Sus bocas transforman el fuego de las arengas de aserrín. Los periódicos los hacen dormir. Hawthorne escribe con desgano despachos de guerra que le publican mutilados porque la guerra -lo dice- le parece estúpida. Tal vez adivina que el juego de predestinaciones que desencadena un crimen colectivo es mucho menos susceptible de arrepentimiento que el modesto y mucho más audaz crimen individual. En ese mármol está esculpido el fauno. La dialéctica del arrepentimiento, la penitencia ya inscrita en el pecado hace innecesario el castigo que es en sí mismo otro crimen. De ahí que la cacería de brujas no constituya más que una burda variedad de la brujería.
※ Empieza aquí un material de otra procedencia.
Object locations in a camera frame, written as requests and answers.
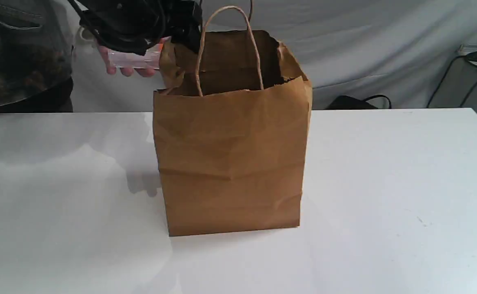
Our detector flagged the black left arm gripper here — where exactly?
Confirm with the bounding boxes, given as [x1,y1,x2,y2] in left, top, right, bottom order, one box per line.
[70,0,202,56]

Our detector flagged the brown paper bag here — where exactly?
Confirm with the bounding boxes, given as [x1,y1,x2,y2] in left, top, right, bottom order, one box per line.
[153,6,313,236]

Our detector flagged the black object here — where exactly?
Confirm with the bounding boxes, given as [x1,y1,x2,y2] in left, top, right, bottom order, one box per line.
[325,94,393,110]

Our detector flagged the person in patterned white jacket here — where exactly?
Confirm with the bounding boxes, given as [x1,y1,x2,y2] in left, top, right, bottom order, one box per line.
[0,0,73,114]

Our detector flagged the black cables at right edge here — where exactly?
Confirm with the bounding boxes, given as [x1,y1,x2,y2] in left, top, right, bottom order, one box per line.
[426,49,477,108]

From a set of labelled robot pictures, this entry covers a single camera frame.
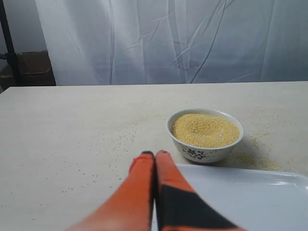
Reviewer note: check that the white floral ceramic bowl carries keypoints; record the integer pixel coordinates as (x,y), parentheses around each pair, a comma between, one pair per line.
(200,154)

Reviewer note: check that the tan grain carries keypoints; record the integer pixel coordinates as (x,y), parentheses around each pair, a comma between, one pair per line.
(205,131)

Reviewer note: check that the brown cardboard box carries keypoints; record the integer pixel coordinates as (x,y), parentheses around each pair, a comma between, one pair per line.
(35,69)

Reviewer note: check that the white rectangular plastic tray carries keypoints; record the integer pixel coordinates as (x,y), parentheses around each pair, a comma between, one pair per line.
(257,200)

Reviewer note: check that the black metal stand pole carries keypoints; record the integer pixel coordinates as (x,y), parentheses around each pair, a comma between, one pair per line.
(10,56)

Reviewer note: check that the white backdrop curtain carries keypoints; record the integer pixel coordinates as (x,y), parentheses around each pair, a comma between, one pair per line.
(121,42)

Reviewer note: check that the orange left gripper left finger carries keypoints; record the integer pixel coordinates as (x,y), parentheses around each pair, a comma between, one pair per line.
(130,207)

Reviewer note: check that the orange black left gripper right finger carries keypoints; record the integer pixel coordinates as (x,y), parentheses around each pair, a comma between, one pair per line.
(179,207)

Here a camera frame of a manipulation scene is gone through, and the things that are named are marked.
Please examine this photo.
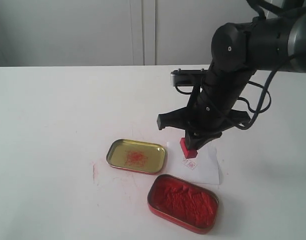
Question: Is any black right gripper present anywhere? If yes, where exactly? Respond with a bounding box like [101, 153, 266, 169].
[157, 74, 250, 150]

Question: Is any red plastic stamp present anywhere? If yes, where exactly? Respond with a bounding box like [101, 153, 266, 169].
[180, 137, 198, 159]

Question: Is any red ink pad tin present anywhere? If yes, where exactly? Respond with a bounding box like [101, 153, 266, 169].
[147, 174, 219, 234]

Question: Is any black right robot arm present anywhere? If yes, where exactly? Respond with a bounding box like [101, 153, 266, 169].
[157, 13, 306, 151]

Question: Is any white paper sheet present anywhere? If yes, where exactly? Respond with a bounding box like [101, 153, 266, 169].
[165, 142, 220, 185]

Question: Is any gold tin lid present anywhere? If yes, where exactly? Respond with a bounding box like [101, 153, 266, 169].
[106, 139, 167, 175]

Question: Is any white cabinet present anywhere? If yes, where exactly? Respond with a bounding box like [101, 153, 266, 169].
[0, 0, 285, 67]

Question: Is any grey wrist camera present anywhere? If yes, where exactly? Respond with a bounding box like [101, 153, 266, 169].
[171, 69, 207, 87]
Hawthorne -aclarémoslo- no era un hombre propiamente religioso. En su época la religión se encontraba en decadencia y el vigor con que surgieron entonces las comunidades utópicas sea tal vez la mejor prueba de aquella crisis. Pero si bien no militó en la Iglesia ni adoptó la religión como un arma, sí heredó de sus antepasados un conjunto de piedades que, como apunta Lionel Trilling, comprometieron plenamente su mente y su corazón. Uno de los sentimientos más poderosos de esa herencia es el que gravita en torno a la culpa y el arrepentimiento. El mal en Hawthorne posee una materialidad inesperada. En la tensa red de su nerviosa sensibilidad los sentimientos mórbidos se transforman en serpientes que devoran a sus personajes, la sangue fría se endurece hasta producir un alambre de hielo que inmoviliza las arterias. Hawthorne sigue, no sin perplejidad, el combate que se desarrolla dentro de su propio cuerpo. La hija de Rapaccini -casto corazón en cuerpo de veneno- ilustra gráficamente los debates y devaneos que agitan a los cuerpos poseídos por la geometría de Hawthorne. Incluso la energía y el vigor de la juventud pueden llegar a ser considerados con extrañeza por los seguidores del experimento del Dr. Heidegger, quienes beben un elixir rejuvenecedor cuyos efectos, en virtud de su rapidez, resultan desgarradores. Entre las mil maneras que Hawthorne tiene de explayar la distancia entre apariencia física y la vida interior, la paradoja de la decisión no es la última.

Un instante de tentación, una atracción momentánea a comulgar con el mal revelan a Maese Brown que "toda la tierra no es más que una inmensa mancha de sangre...", y a partir de ese momento, a pesar de vivir rodeado de cariño y amor, zozobra en un oscuro desemparo que lo acompaña hasta la muerte. En este, y en otros cuentos de Hawthorne, por ejemplo en "La sepultura de Kisman", aparece una sugerencia: el destino se decide en un instante. De instante en instante se decide la historia y la decisión que desencadena infecta el espacio, corrompe la geografía, embruja una casa, vuelve intolerable la vida de un pueblo, descubre que "una maldición física ha devastado el lugar".

Por eso las semillas de la superstición y de la intolerancia envenenan la tierra. Por eso Hawthorne, al escribir sin olvidar que el polvo de los mártires se agita debajo de sus pies, se sitúa en cierto modo en el centro y al margen de la historia. Para una cultura como la norteamericana, fundada en el culto al presente, la memoria de la vergüenza constituye una herejía. Hawthorne -ese discreto heterodoxo- nos recuerda a un personaje suyo, ese joven campesino que en "Mi pariente, el Mayor Molineux" va en busca de un familiar remoto al que, luego de muchas decepciones y burlas, por fin descubre. Alrededor del pariente perdido gira el escarnio, en él recae toda la burla y la vergüenza. Tal vez ésta sea la fuente de aquella sonrisa triste que se insinúa en las páginas del último Hawthorne, ese escritor que escribió para perdonar a sus antepasados.